[This book review was published in the Summer 2012 issue of The Journal of Social, Political and Economic Studies, pp. 220-230.]
Keeping the Republic: Saving America by Trusting Americans
Mitch Daniels, now the president of Purdue University, was the governor of Indiana for two four-year terms running from 2005 until early 2013. His career has included a number of roles in public and private life: many years in the pharmaceutical industry, chief of staff to U.S. Senator Richard Lugar, senior aide to President Ronald Reagan, president of the Hudson Institute (a think tank), and director of the U.S. Office of Management and Budget under President George W. Bush from January 2001 until June 2003.
Much, if not all, of this experience, but most especially his work with the federal budget, has fed into the perception that is the central focus of this book: that the amount of federal debt has grown, and is continuing to grow, to a level that mathematically the United States will not be able to handle, no matter how much taxes are increased or spending cut, unless economic growth becomes sufficient to allow the United States to transcend the problem. So great are the potential consequences of a failure to deal with this debt that Daniels sees the debt as posing what is, in effect, an existential threat to the country. “Our debts imperil our republic in a way that no other issue, foreign or domestic, does.”
To illustrate the threat, he asks readers to imagine a scenario in which China, which even at the time of his writing in early 2012 held $5 trillion in U.S. Treasury securities, decides to stop its lending, an action that is followed by a precipitous drop in the value of the dollar, a “massive sell-off of U.S. stocks,” sharp rises in interest rates, and a loss of the dollar’s status as the world’s reserve currency, all with a tidal wave of effects on the financial system, America’s standing in the world, and the real economy. Other scenarios also point to catastrophe. The interest on the national debt, by itself, he says, is taking an escalating portion of the national budget, and as it grows will come to crowd out expenditures on most else.
Though Daniels is a Republican, he says the debt problem is best seen as one of mathematics, not of politics or ideology. “Whether one prefers big government or limited government… has nothing to do with the brute fact that no… modern nation-state can survive, let alone thrive, while carrying the incredible debt burdens we are about to confront.” He argues, accordingly, that it should be as much a concern for the Left as for the Right.
Nevertheless, Daniels’ analysis of the origins of the problem and of what is going to be necessary to overcome it leads him directly into many facets of his own free-market, limited government philosophy. It is hardly to be imagined that the Left can or will agree that it must follow him in that direction. The Left understands the problem through a different prism. The problem itself is not directly ideological, but much ideology and politics come to bear upon it.
It will be helpful to see the role the threat plays in Daniels’ analysis. The debt problem is, in effect (even though he himself doesn’t use this metaphor), a “black hole” that is fed by a vast array of social and political forces. Because that is so, Daniels’ discussion goes far beyond the debt per se. As he examines the many pathologies that have led the United States into this conundrum and spells out what he believes necessary for the tsunami of growth that is essential if the threat is to be transcended, he is led into an explication of free-market, limited government policies. Accordingly, the book becomes more a brief and easily readable treatise on contemporary public policy than a monograph on the debt issue alone. It is also something of a memoir of his actions as governor.

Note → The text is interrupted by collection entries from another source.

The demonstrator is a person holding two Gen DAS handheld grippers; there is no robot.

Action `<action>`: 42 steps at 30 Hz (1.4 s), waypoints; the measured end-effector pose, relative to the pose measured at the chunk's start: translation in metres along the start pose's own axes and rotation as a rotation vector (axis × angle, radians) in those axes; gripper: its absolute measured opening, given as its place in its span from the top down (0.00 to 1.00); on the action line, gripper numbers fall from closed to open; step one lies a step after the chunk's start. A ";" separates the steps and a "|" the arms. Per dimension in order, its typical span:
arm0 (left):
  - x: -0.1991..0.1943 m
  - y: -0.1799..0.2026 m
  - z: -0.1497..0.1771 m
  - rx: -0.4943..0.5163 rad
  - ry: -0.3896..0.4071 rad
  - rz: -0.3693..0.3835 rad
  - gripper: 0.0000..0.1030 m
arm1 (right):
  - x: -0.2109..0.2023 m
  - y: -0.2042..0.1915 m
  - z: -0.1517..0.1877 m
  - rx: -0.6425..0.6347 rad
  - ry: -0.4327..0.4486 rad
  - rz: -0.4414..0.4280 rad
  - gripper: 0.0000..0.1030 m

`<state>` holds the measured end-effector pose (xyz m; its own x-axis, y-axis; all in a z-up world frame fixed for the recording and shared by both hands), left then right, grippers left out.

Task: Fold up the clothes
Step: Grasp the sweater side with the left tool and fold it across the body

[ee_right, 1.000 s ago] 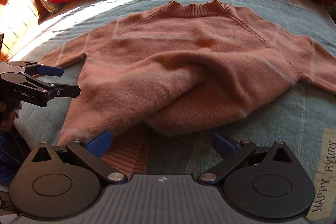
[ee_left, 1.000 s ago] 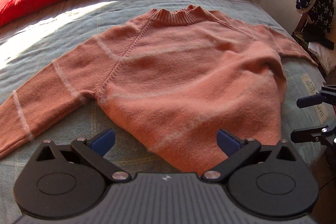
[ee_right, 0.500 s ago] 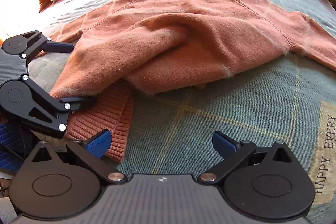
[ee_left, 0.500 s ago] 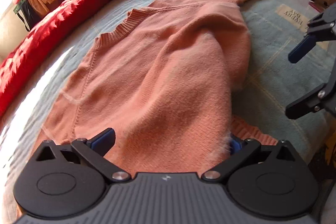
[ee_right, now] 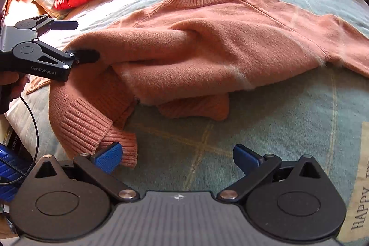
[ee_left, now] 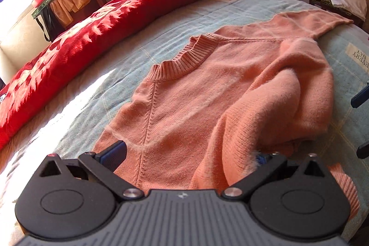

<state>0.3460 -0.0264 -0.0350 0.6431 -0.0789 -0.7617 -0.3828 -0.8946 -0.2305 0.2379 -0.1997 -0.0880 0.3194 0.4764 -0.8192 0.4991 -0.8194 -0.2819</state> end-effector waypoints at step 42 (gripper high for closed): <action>0.016 -0.036 -0.002 -0.193 0.061 0.156 0.01 | 0.011 0.035 -0.060 0.077 0.033 -0.007 0.00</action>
<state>0.3710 0.0042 -0.0376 0.6273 -0.2434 -0.7397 -0.3507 -0.9364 0.0108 0.3068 -0.2038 -0.0766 0.3433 0.4918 -0.8002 0.4384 -0.8373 -0.3266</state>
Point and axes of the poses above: each gripper's, at about its wrist camera, not at the fingertips, and x roughly the way its jaws point, y to its right, z to its underside, the point moved 6 cm from there along x, roughly the way its jaws point, and after that the axes turned 5 degrees about -x, right-handed, at the moved point
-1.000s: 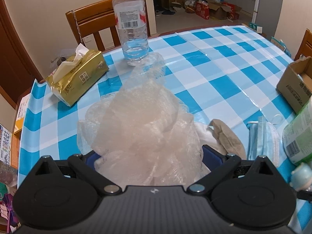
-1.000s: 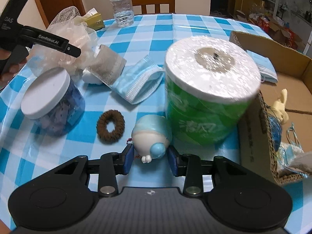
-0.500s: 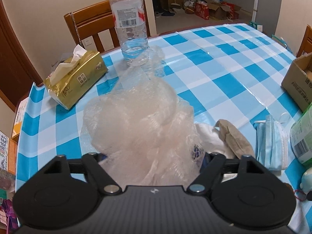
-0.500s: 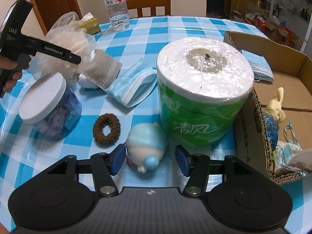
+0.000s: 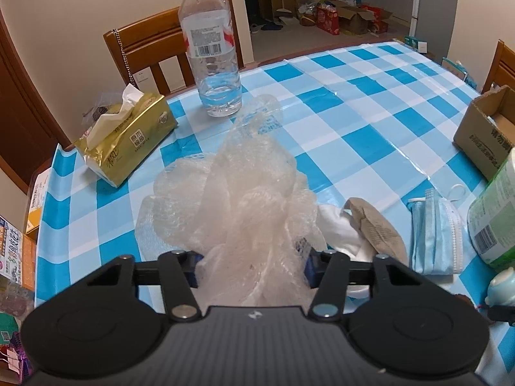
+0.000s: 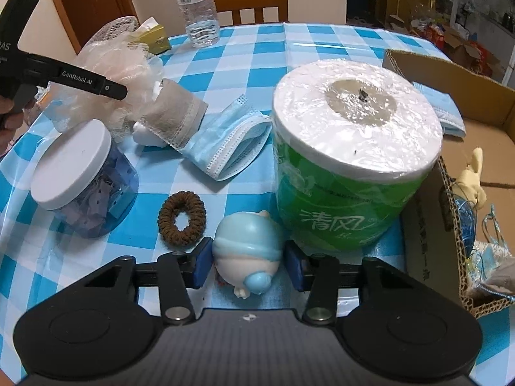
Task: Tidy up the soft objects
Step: 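Close the left tool on the pink mesh bath puff while the right tool holds the figurine, then carry the figurine into the box and open the right tool while the left carries the puff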
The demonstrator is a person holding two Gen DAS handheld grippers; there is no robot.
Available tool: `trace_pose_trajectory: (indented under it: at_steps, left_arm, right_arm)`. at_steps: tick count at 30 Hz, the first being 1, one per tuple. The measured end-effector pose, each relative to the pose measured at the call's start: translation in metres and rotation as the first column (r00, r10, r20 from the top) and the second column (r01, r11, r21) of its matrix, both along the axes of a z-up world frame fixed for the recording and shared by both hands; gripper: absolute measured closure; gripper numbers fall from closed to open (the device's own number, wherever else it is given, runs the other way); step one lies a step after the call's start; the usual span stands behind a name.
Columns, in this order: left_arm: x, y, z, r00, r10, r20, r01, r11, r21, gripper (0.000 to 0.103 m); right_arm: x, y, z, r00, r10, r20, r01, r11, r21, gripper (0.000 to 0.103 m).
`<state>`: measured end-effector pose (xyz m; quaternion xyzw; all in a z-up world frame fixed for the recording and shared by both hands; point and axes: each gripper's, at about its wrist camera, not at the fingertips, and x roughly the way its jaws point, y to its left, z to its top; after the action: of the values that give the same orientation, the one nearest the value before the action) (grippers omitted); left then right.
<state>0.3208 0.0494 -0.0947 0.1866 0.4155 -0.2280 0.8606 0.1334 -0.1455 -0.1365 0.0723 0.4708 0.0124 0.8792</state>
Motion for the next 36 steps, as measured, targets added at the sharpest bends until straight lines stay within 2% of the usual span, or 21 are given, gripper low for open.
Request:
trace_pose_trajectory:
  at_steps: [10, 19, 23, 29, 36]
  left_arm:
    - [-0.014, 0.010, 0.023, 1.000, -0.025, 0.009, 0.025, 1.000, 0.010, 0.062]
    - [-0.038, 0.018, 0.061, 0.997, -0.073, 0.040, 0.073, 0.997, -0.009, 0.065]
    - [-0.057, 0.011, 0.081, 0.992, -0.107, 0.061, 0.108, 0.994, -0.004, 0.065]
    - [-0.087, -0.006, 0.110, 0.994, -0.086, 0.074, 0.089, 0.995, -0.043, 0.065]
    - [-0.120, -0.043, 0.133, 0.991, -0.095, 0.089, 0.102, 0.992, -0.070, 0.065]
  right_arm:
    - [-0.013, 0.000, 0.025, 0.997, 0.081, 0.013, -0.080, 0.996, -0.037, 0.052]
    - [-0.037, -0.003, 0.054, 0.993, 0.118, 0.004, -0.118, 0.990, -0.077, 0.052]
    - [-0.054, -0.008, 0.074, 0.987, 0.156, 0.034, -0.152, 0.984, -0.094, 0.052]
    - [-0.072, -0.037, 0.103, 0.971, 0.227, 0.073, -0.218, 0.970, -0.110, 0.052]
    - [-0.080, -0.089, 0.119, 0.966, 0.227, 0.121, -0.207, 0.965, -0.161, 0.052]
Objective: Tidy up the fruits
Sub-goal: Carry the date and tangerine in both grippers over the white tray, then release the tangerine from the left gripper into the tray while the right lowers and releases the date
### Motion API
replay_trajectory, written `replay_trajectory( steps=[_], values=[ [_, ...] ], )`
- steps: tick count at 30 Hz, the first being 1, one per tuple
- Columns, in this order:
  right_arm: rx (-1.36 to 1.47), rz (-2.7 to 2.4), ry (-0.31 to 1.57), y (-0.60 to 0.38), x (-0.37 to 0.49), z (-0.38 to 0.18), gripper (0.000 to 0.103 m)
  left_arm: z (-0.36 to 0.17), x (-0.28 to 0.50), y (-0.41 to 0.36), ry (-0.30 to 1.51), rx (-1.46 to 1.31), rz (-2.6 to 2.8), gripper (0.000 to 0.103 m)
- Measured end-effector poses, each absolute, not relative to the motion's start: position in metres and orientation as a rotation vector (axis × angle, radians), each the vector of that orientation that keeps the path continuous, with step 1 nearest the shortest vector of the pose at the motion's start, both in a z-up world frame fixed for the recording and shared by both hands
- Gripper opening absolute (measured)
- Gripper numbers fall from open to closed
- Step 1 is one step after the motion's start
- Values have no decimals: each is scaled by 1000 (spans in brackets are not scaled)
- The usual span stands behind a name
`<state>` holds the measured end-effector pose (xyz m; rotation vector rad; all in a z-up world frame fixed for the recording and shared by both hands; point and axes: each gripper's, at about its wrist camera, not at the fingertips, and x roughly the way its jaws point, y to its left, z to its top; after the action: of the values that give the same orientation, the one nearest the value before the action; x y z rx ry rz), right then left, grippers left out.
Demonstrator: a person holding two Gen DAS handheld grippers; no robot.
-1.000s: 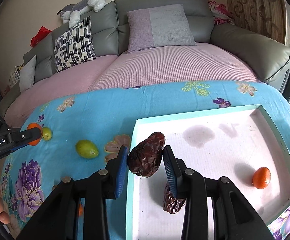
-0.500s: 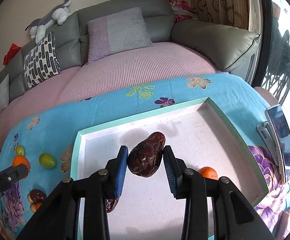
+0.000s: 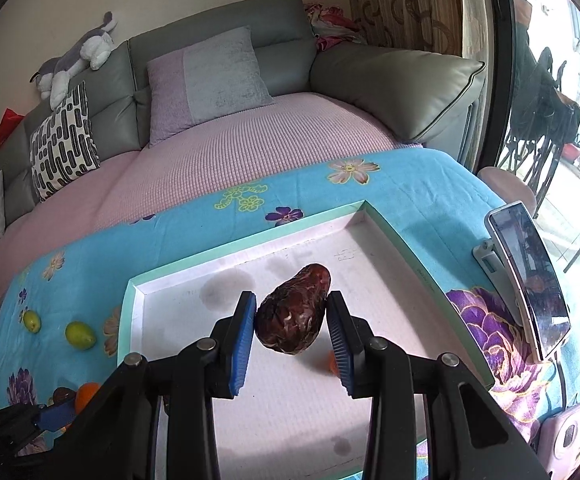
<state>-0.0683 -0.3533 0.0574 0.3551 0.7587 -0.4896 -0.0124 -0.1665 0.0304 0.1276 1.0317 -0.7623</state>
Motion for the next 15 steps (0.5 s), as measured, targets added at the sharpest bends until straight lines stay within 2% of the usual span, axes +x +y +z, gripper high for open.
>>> replay_trajectory(
  steps=[15],
  values=[
    [367, -469, 813, -354, -65, 47, 38, 11, -16, -179, 1080, 176, -766, 41]
  ],
)
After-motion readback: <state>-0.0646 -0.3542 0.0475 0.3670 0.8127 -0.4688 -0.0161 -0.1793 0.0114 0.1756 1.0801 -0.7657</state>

We will want to consider the elements of his analysis, but first it is well to mention an attribute of Daniels’ thinking that deserves notice. A quality that stands out about the book is Daniels’ civility. He is no rhetorical bomb-thrower; rather, in the words of columnist George Will in the Introduction, Daniels “talks softly, thinks clearly, and respects the intelligence of the public.” He has strong opinions of his own, but he possesses a becoming intellectual humility that shows deference to the opinions of others. “To me, grown-up public conversation includes… the candor to concede that one’s own ideas may not be the absolutely optimal ones, and the openness to accept criticism and constructive alternatives… We must on occasion doubt our own infallibility, if we are to find solutions….” In the context of the sharp polarization of American politics in the early twentieth century and the unappealing infantilism (along with frequent incivility) of so many of those who have recently occupied places alongside Daniels on the American Right, this humility and reasoned tone makes Daniels something of a unique figure. If, too, we think in the long term and consider what is occurring in this most rapidly changing epoch in history, the need of peoples to adapt to radical new conditions will require the sort of civility Daniels exhibits. It is an understatement to say that if it is absent, we are in for a most acrimonious time.

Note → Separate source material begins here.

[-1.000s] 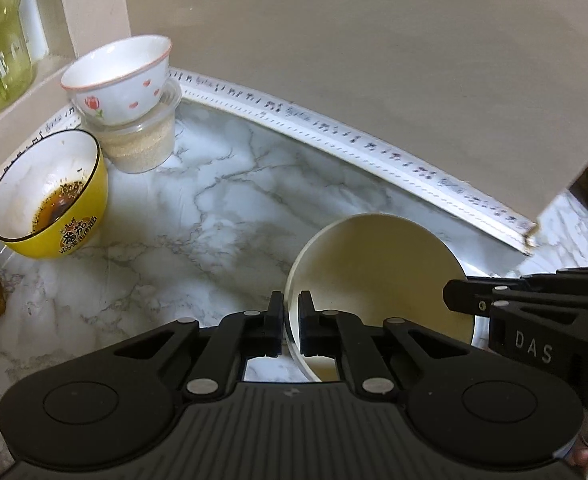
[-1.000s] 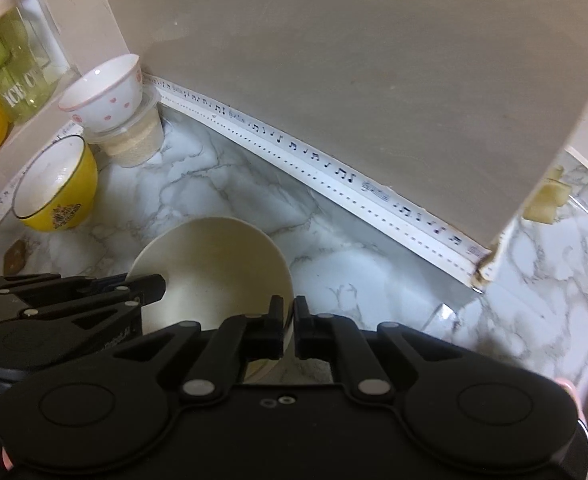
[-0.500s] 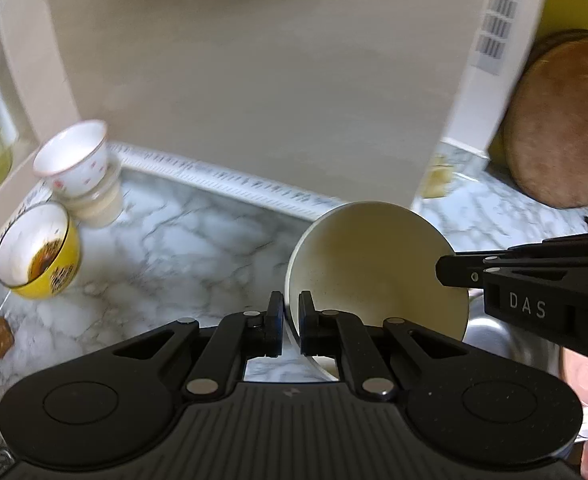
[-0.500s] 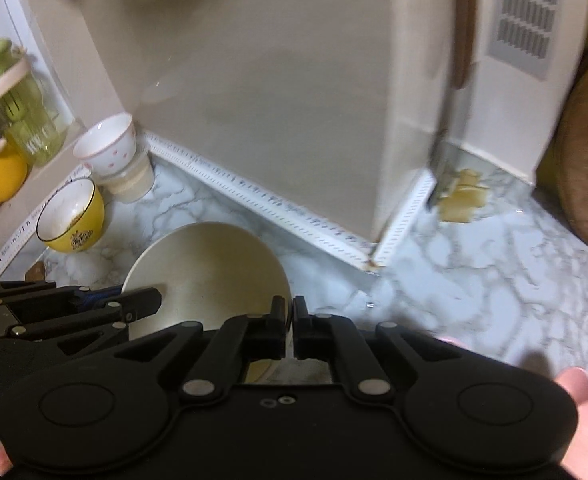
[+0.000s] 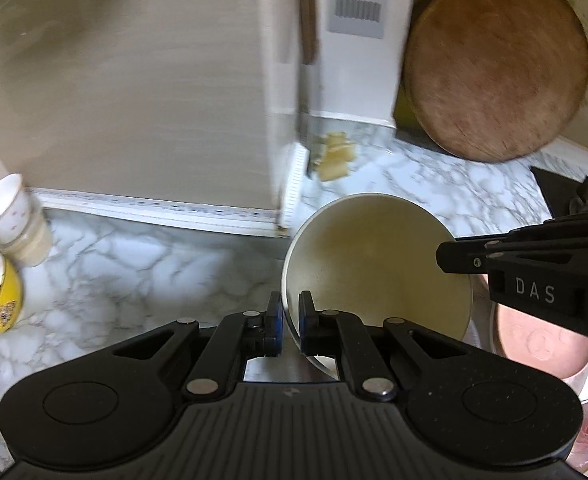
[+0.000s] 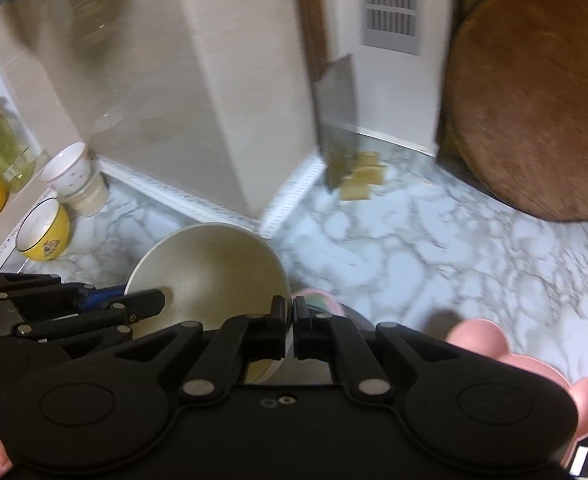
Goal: Organize plates and bowls
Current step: 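Lift the cream bowl with both grippers and carry it over the steel bowl stack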
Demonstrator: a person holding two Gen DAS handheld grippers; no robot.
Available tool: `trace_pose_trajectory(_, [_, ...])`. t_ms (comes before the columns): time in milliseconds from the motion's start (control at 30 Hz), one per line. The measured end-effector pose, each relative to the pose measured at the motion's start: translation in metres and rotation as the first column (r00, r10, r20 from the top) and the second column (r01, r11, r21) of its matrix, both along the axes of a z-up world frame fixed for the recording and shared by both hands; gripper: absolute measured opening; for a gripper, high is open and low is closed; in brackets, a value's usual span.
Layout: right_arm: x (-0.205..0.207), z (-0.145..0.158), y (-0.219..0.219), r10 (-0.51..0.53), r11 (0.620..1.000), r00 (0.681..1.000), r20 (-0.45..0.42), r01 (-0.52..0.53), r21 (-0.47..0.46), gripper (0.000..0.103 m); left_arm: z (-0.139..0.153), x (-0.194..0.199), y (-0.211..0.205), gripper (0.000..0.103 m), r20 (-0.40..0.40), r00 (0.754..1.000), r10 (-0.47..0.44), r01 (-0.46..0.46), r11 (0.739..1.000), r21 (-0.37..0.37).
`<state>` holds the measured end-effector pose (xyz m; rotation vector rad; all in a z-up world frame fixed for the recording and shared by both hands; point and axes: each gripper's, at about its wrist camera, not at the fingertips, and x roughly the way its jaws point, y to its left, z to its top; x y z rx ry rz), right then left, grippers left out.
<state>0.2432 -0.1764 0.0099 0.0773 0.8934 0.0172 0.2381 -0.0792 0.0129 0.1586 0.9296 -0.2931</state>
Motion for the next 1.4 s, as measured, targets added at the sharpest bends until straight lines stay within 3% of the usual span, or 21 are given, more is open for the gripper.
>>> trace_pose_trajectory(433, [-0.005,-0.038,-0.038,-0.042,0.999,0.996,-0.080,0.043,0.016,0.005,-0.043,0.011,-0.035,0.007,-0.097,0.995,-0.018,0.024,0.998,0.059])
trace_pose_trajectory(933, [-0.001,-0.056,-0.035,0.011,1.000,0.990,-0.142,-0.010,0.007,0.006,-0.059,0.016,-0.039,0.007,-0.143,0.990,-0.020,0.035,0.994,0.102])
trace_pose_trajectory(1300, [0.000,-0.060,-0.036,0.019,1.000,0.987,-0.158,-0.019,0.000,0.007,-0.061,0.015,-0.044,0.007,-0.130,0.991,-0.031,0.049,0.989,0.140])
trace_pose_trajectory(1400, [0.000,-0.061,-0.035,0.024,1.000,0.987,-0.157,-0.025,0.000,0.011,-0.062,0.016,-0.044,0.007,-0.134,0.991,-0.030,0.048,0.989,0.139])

Returning now to Daniels’ substantive message, we notice that there were three elements to the brief statement that we made earlier of his thesis: the debt, the point that no amount of spending reduction and additional taxes will be sufficient to handle the debt, and that the solution must involve much economic growth.
The debt has accumulated through a combination of expenditures that exceed revenues and inadequately funded mandates. Daniels observes that “a large part of each year’s federal deficit” comes from farm supports, and looks ahead to biofuels as “the best basis yet for ending” them. Enormous components of the load come from Social Security, Medicare and Obamacare (America’s new universal health care insurance system). Nothing has been held in trust for the Social Security obligations, which are growing as the “baby boom generation” retires, and the payroll tax eventually won’t be able to cover the payments. As a political imperative and to honor the commitments people have depended upon, Daniels would keep the payments as they are for those who are now drawing benefits; but he advocates three reforms to keep the system viable: a lengthening of the retirement age, a revamping of the “cost of living adjustment” which he says has been overcompensating for inflation, and the application for the first time of a “means test” so that benefits are no longer paid to people who don’t need them.

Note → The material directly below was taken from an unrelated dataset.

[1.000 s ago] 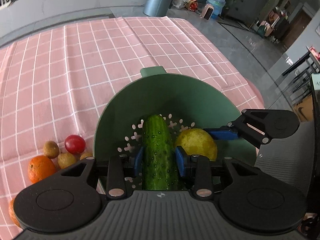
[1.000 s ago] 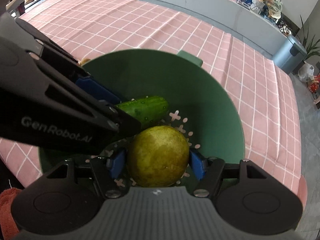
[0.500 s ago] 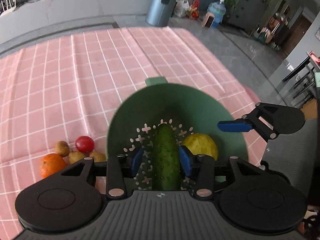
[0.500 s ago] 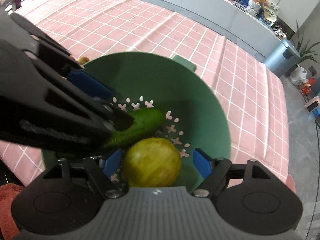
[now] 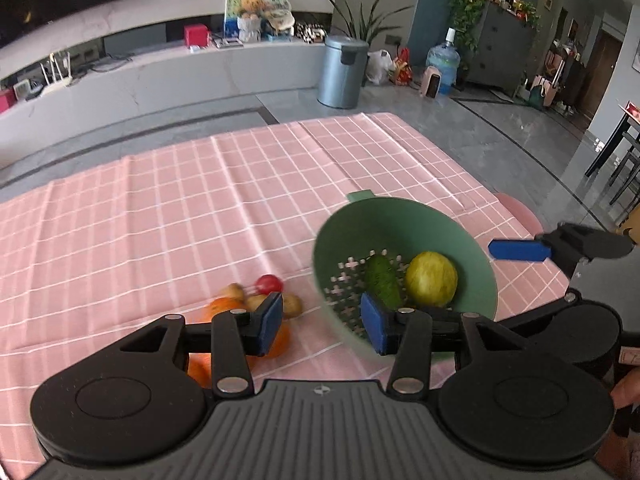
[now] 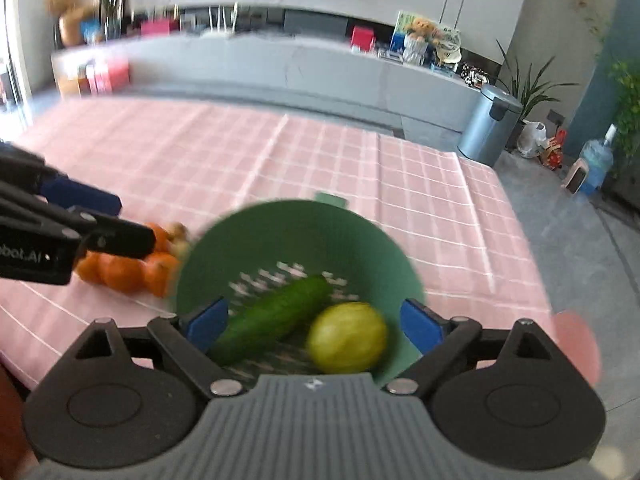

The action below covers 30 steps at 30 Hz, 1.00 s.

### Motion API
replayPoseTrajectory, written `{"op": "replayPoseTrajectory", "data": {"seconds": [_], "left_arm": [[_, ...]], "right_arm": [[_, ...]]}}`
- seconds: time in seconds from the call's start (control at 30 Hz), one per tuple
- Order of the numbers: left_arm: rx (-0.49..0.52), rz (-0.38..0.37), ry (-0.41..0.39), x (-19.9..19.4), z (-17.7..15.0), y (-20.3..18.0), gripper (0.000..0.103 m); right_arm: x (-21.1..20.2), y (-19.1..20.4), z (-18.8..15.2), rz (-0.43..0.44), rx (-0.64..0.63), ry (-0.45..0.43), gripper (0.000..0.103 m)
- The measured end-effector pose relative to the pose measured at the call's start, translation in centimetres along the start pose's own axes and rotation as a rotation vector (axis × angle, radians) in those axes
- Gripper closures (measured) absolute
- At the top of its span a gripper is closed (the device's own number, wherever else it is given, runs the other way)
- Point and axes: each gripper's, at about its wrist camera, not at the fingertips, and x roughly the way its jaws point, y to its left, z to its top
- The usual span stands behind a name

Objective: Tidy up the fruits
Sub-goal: 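Open both tools to drop the cucumber and pear into the colander, then grasp an orange with the left tool while the right tool grasps another orange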

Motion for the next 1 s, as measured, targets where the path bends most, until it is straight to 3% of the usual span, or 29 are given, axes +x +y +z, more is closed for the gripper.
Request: {"op": "replayPoseTrajectory", "data": {"seconds": [0.23,0.4,0.8,1.0], "left_arm": [[-0.002,0.023,-0.036,-2.6,-2.5,2.6,0.048],[-0.035,0.04,-0.052,-3.3,-4.5,4.5,0.048],[-0.087,0.034,-0.034,-2.6,-6.5,7.8,0.048],[-0.134,0.01,-0.041,-1.8,-7.5,9.5,0.048]], "right_arm": [[-1.5,4.6,-1.9,0.099,0.084,-0.099,0.018],[-1.6,7.1,-2.6,0.122,0.104,-0.122,0.02],[1.0,11.8,-3.1,0.138,0.041,-0.063,0.038],[2.6,12.9,-3.3,0.133,-0.023,-0.033,0.057]]}}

As to Medicare, he sees it as an extreme problem, given the rising cost of health care, the aging of the population to historically unprecedented levels, and the out-of-proportion costs (an estimated 40 percent of Medicare expenditures) incurred in end-of-life care. To encourage responsible decision-making about those disproportionate costs, he would involve families in paying a share of them.
Daniels says Obamacare, together with the new extension of coverage to long-term care insurance, will “add a couple trillion dollars to the next generation’s bill.” He argues that the Affordable Care Act (i.e., Obamacare) leaves intact “the worst features of the current system,” under which people have their medical bills paid for almost in full by insurance rather than having to make discriminating choices about what care they receive. Daniels favors a system of “health savings accounts” where people will have tax-exempted money set aside to share in the cost of ordinary care (with “major medical” coverage for extraordinary expenses). He sees that so long as the incentives, on the side both of medical care suppliers and consumers, are all conducive to the rendering of maximum services there is no real chance of getting medical costs under control. Further, he argues that the tort system, by entertaining large claims against medical providers and thereby causing the providers to run a good many unnecessary (but expensive) tests to help themselves defend lawsuits, needs an overhaul.
Because much of the spending comes from the fact that “for the American political class, pandering is a reflex action,” a precondition for significant reforms will be a seismic redirection of the political culture and of the thinking of the millions of people who have been caused to believe that abundant benefits are theirs as “entitlements.” It would greatly assist this change, he says, if the president were given a power that governors have in some states, the power of “impoundment.” This would let the president spend less than is appropriated by Congress on any given item. Members of Congress could then continue “pandering” to the hungry public with their votes, while allowing the president to cut things back.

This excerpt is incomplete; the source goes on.